PROBLEM DETAILS → Print the listing in full, keeping every line exactly as it is.

RECORDS TO USE →
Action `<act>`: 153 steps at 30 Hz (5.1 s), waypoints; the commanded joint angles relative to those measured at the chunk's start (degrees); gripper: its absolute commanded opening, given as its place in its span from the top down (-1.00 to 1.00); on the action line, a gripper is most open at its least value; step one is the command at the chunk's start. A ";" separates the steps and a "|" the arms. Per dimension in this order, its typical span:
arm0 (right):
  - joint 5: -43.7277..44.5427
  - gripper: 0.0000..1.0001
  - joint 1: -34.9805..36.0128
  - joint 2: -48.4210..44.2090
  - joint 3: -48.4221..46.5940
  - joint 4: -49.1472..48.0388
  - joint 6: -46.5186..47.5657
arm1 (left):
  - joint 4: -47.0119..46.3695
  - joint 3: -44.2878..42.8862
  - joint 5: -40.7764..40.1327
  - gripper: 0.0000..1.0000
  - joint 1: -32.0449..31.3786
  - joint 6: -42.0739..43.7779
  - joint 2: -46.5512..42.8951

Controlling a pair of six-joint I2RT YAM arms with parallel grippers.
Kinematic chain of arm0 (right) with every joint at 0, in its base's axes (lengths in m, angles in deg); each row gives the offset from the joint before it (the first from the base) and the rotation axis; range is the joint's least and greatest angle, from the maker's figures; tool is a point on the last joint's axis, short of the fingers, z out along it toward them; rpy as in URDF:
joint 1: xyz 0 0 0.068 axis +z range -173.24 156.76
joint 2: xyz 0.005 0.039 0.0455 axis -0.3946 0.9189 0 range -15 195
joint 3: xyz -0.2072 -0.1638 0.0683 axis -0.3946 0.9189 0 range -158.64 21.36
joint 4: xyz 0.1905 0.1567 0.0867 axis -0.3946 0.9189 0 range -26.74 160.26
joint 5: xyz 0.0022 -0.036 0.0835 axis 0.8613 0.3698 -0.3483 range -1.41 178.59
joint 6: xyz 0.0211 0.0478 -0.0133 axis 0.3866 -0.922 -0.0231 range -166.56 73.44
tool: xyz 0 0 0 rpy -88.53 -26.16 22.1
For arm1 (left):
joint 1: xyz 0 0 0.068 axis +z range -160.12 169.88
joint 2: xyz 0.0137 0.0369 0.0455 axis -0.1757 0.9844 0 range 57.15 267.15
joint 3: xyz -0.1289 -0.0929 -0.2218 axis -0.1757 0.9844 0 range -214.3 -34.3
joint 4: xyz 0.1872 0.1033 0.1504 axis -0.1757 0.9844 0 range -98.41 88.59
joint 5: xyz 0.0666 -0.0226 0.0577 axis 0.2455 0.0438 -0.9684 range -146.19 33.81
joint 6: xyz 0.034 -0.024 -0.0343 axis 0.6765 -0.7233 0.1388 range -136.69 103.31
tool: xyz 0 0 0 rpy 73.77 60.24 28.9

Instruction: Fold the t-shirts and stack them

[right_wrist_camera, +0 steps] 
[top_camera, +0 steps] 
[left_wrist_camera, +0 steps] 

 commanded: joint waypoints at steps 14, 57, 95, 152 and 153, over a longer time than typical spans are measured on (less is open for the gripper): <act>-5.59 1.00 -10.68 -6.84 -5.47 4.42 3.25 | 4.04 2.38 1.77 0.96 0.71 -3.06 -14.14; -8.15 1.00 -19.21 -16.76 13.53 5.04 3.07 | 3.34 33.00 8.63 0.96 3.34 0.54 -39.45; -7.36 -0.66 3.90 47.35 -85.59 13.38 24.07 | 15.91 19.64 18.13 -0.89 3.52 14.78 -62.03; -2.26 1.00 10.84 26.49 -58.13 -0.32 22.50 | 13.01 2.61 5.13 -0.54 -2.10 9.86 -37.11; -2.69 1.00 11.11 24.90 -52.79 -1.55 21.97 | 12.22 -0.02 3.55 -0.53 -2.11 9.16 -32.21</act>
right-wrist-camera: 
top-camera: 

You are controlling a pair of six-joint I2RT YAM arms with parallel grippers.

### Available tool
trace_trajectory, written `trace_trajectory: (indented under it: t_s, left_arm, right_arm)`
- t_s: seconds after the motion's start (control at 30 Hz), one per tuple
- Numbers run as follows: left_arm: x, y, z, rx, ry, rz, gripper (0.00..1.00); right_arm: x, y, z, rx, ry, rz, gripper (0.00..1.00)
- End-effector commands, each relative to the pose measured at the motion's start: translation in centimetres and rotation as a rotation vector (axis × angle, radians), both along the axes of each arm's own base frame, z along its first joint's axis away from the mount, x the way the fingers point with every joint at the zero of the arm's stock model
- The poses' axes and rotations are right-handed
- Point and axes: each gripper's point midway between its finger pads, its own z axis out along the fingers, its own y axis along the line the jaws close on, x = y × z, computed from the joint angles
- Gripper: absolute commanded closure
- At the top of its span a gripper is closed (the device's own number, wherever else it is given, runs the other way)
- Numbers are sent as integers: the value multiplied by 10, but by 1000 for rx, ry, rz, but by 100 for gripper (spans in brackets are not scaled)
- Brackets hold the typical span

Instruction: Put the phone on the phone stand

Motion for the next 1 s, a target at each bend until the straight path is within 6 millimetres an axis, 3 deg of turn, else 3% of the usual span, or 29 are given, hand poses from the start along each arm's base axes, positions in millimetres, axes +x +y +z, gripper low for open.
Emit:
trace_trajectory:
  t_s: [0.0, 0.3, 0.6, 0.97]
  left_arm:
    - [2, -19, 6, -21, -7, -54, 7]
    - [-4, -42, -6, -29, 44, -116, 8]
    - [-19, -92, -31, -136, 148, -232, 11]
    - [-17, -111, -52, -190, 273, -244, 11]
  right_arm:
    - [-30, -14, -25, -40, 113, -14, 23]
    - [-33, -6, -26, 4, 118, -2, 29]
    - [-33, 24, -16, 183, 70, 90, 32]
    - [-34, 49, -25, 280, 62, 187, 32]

RESPONSE →
Action `<act>`: 153 steps at 30 Hz (5.1 s), waypoints; the commanded joint angles relative to those measured at the chunk's start (degrees); gripper: its absolute commanded opening, given as its place in its span from the top down (-1.00 to 1.00); on the action line, a gripper is most open at its least value; step one is the command at the chunk's start. A ";" separates the steps and a "|" the arms. Per dimension in this order, its typical span:
arm0 (right):
  - joint 5: -43.7277..44.5427
  - gripper: 0.0000..1.0001
  - joint 1: -34.9805..36.0128
  - joint 2: -48.4210..44.2090
  - joint 3: -48.4221..46.5940
  - joint 4: -49.1472..48.0388
  - joint 6: -46.5186..47.5657
arm1 (left):
  - joint 4: -47.0119..46.3695
  - joint 3: -44.2878..42.8862
  - joint 5: -40.7764..40.1327
  - gripper: 0.0000..1.0000
  - joint 1: -32.0449..31.3786
  - joint 6: -42.0739..43.7779
  - joint 2: -46.5512..42.8951

Controlling a pair of six-joint I2RT YAM arms with parallel grippers.
Kinematic chain of arm0 (right) with every joint at 0, in its base's axes (lengths in m, angles in deg); each row gives the offset from the joint before it (the first from the base) and the rotation axis; range is the joint's least and greatest angle, from the maker's figures; tool is a point on the last joint's axis, short of the fingers, z out along it toward them; rpy as in URDF:
joint 1: xyz 0 0 0.068 axis +z range -173.24 156.76
joint 2: xyz 0.005 0.039 0.0455 axis -0.3946 0.9189 0 range -15 195
joint 3: xyz -0.2072 -0.1638 0.0683 axis -0.3946 0.9189 0 range -158.64 21.36
joint 4: xyz 0.1905 0.1567 0.0867 axis -0.3946 0.9189 0 range -26.74 160.26
joint 5: xyz 0.0022 -0.036 0.0835 axis 0.8613 0.3698 -0.3483 range -1.41 178.59
joint 6: xyz 0.0211 0.0478 -0.0133 axis 0.3866 -0.922 -0.0231 range -166.56 73.44
tool: xyz 0 0 0 rpy -88.53 -26.16 22.1
For arm1 (left):
joint 1: xyz 0 0 0.068 axis +z range -160.12 169.88
joint 2: xyz 0.0137 0.0369 0.0455 axis -0.1757 0.9844 0 range 57.15 267.15
joint 3: xyz -0.1289 -0.0929 -0.2218 axis -0.1757 0.9844 0 range -214.3 -34.3
joint 4: xyz 0.1872 0.1033 0.1504 axis -0.1757 0.9844 0 range -98.41 88.59
joint 5: xyz 0.0666 -0.0226 0.0577 axis 0.2455 0.0438 -0.9684 range -146.19 33.81
joint 6: xyz 0.034 -0.024 -0.0343 axis 0.6765 -0.7233 0.1388 range -136.69 103.31
tool: xyz 0 0 0 rpy 73.77 60.24 28.9

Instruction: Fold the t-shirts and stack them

[right_wrist_camera, +0 steps] 
[top_camera, +0 steps] 
[left_wrist_camera, +0 steps] 

 commanded: joint waypoints at steps 14, 57, 95, 152 and 153, over a longer time than typical spans are measured on (less is open for the gripper): <act>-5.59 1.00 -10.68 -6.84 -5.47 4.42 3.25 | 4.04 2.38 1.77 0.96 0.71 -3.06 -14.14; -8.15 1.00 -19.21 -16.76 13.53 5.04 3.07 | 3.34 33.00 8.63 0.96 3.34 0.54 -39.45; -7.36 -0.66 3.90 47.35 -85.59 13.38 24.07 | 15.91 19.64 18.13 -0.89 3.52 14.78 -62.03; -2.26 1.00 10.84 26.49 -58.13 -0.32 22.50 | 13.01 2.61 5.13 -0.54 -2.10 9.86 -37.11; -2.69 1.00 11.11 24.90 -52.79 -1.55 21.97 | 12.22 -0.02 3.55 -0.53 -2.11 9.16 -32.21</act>
right-wrist-camera: 
top-camera: 

You are controlling a pair of six-joint I2RT YAM arms with parallel grippers.

### Available tool
trace_trajectory, written `trace_trajectory: (indented under it: t_s, left_arm, right_arm)`
- t_s: seconds after the motion's start (control at 30 Hz), one per tuple
- Numbers run as follows: left_arm: x, y, z, rx, ry, rz, gripper (0.00..1.00); right_arm: x, y, z, rx, ry, rz, gripper (0.00..1.00)
- End-effector commands, each relative to the pose measured at the motion's start: translation in centimetres and rotation as a rotation vector (axis × angle, radians), both along the axes of each arm's own base frame, z along its first joint's axis away from the mount, x the way the fingers point with every joint at the zero of the arm's stock model
- The poses' axes and rotations are right-handed
- Point and axes: each gripper's point midway between its finger pads, its own z axis out along the fingers, its own y axis along the line the jaws close on, x = y × z, computed from the joint angles
- Gripper: absolute commanded closure
- At the top of its span a gripper is closed (the device's own number, wherever else it is given, runs the other way)
- Numbers are sent as integers: the value multiplied by 10, but by 1000 for rx, ry, rz, but by 100 for gripper (spans in brackets are not scaled)
- Brackets hold the typical span

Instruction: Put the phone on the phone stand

Motion for the next 1 s, a target at each bend until the straight path is within 6 millimetres an axis, 3 deg of turn, else 3% of the usual span, or 29 are given, hand poses from the start along each arm's base axes, positions in millimetres, axes +x +y +z, gripper low for open.
Emit:
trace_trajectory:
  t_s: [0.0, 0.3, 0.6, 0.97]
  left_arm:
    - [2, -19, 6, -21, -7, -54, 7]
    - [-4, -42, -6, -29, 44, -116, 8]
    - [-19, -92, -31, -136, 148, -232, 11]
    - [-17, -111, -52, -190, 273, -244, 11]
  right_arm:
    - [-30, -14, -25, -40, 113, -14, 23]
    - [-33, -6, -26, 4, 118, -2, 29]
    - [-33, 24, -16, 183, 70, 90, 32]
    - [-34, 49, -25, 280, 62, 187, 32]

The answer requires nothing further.